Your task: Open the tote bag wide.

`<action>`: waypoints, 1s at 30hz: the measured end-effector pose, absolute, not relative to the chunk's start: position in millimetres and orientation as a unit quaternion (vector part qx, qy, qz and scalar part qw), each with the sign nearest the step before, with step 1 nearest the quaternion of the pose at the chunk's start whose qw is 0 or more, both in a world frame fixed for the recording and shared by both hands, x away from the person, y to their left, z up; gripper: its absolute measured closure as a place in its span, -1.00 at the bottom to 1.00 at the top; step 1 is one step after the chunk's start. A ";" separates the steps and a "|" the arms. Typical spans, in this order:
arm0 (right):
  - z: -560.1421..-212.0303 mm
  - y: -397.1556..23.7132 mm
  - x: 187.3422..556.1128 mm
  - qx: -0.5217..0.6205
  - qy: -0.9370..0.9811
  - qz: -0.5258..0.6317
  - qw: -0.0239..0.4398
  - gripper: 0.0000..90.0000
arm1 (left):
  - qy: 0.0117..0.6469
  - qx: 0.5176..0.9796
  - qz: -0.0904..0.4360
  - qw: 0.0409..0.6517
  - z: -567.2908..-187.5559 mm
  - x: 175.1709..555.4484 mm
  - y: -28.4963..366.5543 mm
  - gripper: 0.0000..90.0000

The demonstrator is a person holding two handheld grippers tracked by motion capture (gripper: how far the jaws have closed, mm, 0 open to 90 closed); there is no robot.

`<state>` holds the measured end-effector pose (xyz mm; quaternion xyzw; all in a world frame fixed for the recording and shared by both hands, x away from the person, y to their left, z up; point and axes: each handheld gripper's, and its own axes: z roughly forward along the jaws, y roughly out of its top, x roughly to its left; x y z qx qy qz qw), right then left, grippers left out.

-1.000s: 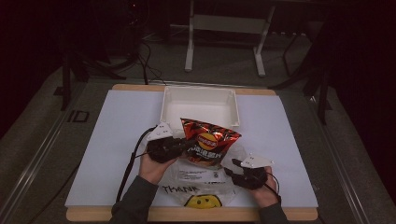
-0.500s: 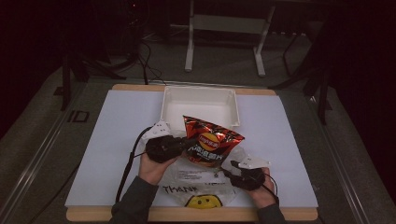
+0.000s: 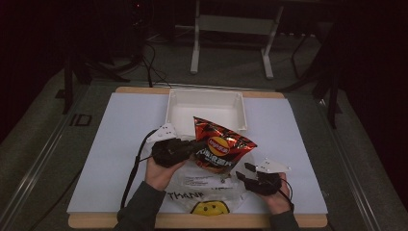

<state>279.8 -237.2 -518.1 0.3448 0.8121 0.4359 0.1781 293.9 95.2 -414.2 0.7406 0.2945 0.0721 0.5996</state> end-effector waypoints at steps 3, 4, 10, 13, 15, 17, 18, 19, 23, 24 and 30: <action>-519.5 -235.7 280.3 0.345 0.814 0.433 0.177 0.08 | 0.294 0.740 0.074 0.601 -412.1 293.0 96.1 0.91; -520.2 -235.1 280.6 0.344 0.814 0.432 0.177 0.08 | 0.295 0.739 0.073 0.602 -411.3 292.7 96.5 0.92; -524.7 -231.2 281.3 0.340 0.822 0.421 0.177 0.08 | 0.295 0.735 0.076 0.606 -406.0 290.3 98.9 0.95; -525.5 -229.7 281.2 0.339 0.824 0.419 0.177 0.08 | 0.294 0.733 0.078 0.609 -402.6 288.8 99.1 0.96; -526.3 -229.0 281.3 0.337 0.825 0.417 0.177 0.08 | 0.292 0.732 0.078 0.611 -400.0 288.1 99.2 0.96; -527.1 -228.2 281.2 0.337 0.826 0.416 0.175 0.08 | 0.291 0.731 0.079 0.612 -397.8 287.9 99.3 0.96; -527.7 -227.9 281.3 0.337 0.827 0.414 0.175 0.08 | 0.291 0.730 0.080 0.613 -396.8 287.9 99.3 0.96; -528.2 -227.5 281.5 0.336 0.828 0.414 0.175 0.08 | 0.291 0.730 0.081 0.613 -395.8 288.0 99.3 0.97; -529.9 -225.8 281.5 0.335 0.830 0.410 0.175 0.08 | 0.291 0.728 0.084 0.615 -392.0 288.3 99.3 0.97; -530.1 -225.5 281.5 0.335 0.830 0.409 0.175 0.08 | 0.290 0.728 0.085 0.615 -391.3 288.7 99.7 0.97; -530.7 -225.2 281.7 0.336 0.830 0.410 0.174 0.08 | 0.294 0.723 0.090 0.618 -387.3 291.6 101.4 0.98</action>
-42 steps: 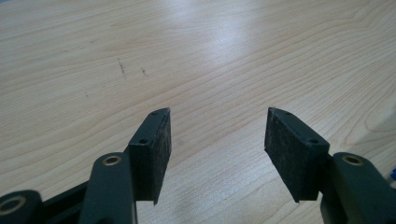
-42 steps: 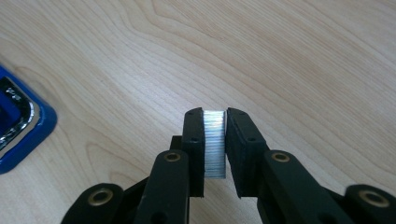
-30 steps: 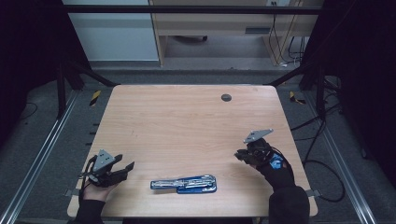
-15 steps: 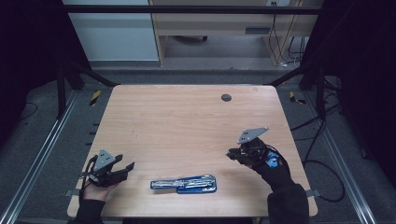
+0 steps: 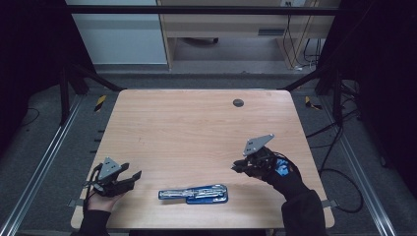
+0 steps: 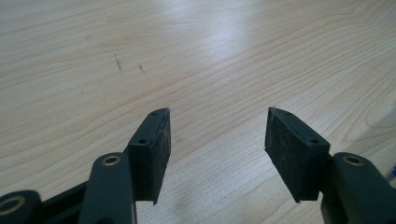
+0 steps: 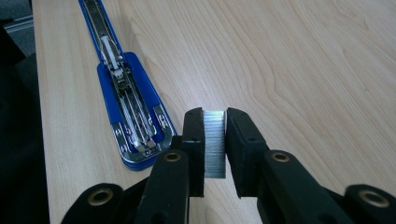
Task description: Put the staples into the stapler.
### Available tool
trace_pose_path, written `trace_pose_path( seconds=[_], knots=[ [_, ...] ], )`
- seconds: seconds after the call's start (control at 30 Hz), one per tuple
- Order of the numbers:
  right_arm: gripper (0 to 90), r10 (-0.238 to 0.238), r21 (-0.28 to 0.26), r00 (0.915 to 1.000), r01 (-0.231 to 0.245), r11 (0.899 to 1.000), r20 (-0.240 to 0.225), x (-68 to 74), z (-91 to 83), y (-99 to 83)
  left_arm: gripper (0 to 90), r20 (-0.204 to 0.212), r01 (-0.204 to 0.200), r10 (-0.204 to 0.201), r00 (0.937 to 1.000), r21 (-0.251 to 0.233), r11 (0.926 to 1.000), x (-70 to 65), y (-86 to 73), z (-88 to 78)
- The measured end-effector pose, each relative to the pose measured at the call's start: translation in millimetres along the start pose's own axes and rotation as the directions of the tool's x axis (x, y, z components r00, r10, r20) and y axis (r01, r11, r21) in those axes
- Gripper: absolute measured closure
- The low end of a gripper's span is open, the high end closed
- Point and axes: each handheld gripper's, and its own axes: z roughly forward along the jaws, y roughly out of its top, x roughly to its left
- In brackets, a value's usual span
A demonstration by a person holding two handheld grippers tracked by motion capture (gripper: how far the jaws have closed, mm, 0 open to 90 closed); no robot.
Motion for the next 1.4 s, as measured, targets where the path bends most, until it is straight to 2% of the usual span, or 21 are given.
trace_pose_path(
  seconds=[0.13,0.17,0.47,0.6,0.73,0.9,0.97,1.2,1.4],
  knots=[
    [78.0,-0.009,-0.006,0.9999,0.009,1.0,-0.014,3.0,-0.7,3.2,40.7,0.0,-0.006,0.006,1.0,0.005,1.0,-1.0,-0.1,0.2],
    [78.1,-0.024,-0.006,0.9992,0.024,1.0,-0.032,5.3,-0.1,5.4,40.7,0.001,-0.008,0.008,1.0,0.006,1.0,-1.7,0.0,0.4],
    [78.1,-0.089,0.013,0.9923,0.091,0.996,-0.086,15.5,4.0,15.8,40.7,0.001,-0.01,0.01,0.9999,0.013,0.9999,-1.5,0.2,1.8],
    [78.0,-0.099,0.019,0.9907,0.101,0.995,-0.093,18.1,4.8,18.1,40.7,0.003,-0.011,0.011,0.9999,0.013,0.9999,-1.7,0.3,1.6],
    [78.0,-0.121,0.019,0.986,0.124,0.992,-0.114,21.0,6.1,22.0,40.7,0.002,-0.008,0.008,1.0,0.013,0.9999,-1.4,0.1,1.6],
    [78.1,-0.155,0.051,0.9775,0.163,0.985,-0.144,24.8,9.7,29.1,40.6,0.003,-0.013,0.013,0.9999,0.015,0.9998,-1.6,0.2,1.9],
    [78.0,-0.154,0.058,0.977,0.164,0.985,-0.148,25.5,10.8,29.9,40.7,0.002,-0.016,0.016,0.9999,0.015,0.9998,-1.5,0.2,1.7],
    [77.9,-0.181,0.081,0.9669,0.198,0.977,-0.18,26.3,21.8,32.7,40.7,0.003,-0.012,0.012,0.9999,0.016,0.9998,-1.5,0.2,2.1],
    [77.9,-0.171,0.089,0.9666,0.19,0.978,-0.191,24.4,30.1,31.7,40.7,0.003,-0.011,0.011,0.9999,0.016,0.9998,-1.4,0.0,2.1]
  ],
)
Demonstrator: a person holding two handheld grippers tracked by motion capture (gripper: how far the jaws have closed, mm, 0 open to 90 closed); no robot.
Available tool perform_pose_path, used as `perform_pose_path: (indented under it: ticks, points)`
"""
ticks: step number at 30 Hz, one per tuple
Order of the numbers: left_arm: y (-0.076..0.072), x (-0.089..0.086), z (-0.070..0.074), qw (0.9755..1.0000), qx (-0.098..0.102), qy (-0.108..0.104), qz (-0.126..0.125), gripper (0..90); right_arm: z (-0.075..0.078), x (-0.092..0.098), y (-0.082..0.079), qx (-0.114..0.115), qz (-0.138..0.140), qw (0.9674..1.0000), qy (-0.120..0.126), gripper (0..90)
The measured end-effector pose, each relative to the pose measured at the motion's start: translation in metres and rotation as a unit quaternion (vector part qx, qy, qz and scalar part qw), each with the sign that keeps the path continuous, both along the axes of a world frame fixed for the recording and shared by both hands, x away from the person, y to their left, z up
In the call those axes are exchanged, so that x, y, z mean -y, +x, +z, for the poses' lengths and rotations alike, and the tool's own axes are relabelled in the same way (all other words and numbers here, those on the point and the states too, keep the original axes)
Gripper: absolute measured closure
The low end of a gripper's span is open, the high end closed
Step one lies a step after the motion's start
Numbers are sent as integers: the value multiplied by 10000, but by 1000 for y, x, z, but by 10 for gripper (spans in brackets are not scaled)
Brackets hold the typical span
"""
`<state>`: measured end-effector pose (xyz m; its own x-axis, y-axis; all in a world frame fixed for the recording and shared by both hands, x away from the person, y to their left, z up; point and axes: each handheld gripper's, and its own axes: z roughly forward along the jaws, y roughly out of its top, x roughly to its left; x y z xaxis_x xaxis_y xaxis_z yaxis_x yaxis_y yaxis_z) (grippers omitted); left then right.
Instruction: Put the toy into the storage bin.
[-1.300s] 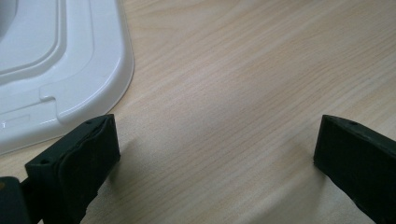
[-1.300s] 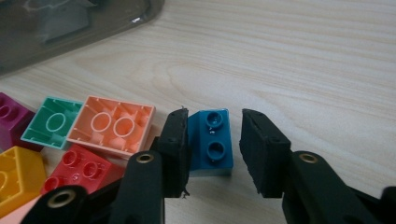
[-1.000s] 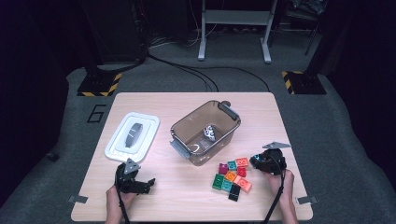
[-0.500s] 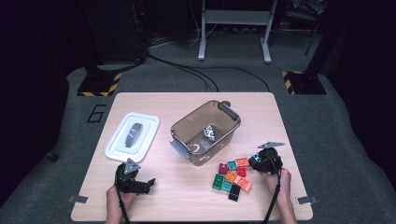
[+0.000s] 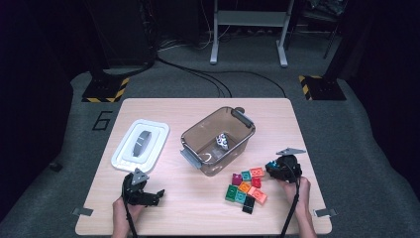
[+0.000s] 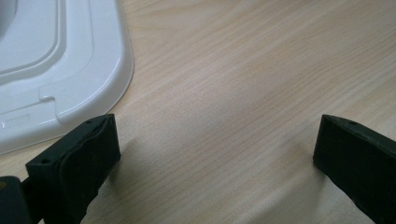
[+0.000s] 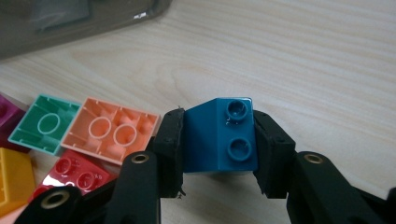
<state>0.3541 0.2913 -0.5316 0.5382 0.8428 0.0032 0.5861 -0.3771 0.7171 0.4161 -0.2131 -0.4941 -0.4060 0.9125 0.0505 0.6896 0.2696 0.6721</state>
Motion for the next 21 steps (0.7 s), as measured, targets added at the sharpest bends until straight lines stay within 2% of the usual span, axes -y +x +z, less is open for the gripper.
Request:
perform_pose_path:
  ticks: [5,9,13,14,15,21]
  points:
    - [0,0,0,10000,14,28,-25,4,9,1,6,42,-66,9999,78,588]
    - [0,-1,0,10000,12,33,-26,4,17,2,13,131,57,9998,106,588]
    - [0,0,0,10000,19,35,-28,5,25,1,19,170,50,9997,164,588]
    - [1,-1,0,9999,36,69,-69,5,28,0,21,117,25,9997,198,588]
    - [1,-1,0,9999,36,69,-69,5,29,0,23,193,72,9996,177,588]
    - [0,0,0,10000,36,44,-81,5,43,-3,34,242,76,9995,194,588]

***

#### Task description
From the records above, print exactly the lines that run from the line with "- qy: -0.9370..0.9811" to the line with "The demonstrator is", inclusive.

#### Reply
  - qy: -0.9370..0.9811
  - qz: -0.5258..0.6317
  - qw: -0.0239..0.4398
  - gripper: 0.0000..90.0000
arm1 (left):
  - qy: 0.0117..0.6469
  - qx: 0.5176..0.9796
  - qz: -0.0904..0.4360
  - qw: 0.0409..0.6517
  - z: -567.2908..-187.5559 mm
  - x: 175.1709..555.4484 mm
  - y: -28.4963..366.5543 mm
  - gripper: 0.0000..90.0000

The demonstrator is a person holding two handheld grippers tracked by motion capture (gripper: how far the jaws have closed, mm, 0 open to 90 closed); there is no robot.

The work is done, and the output is complete.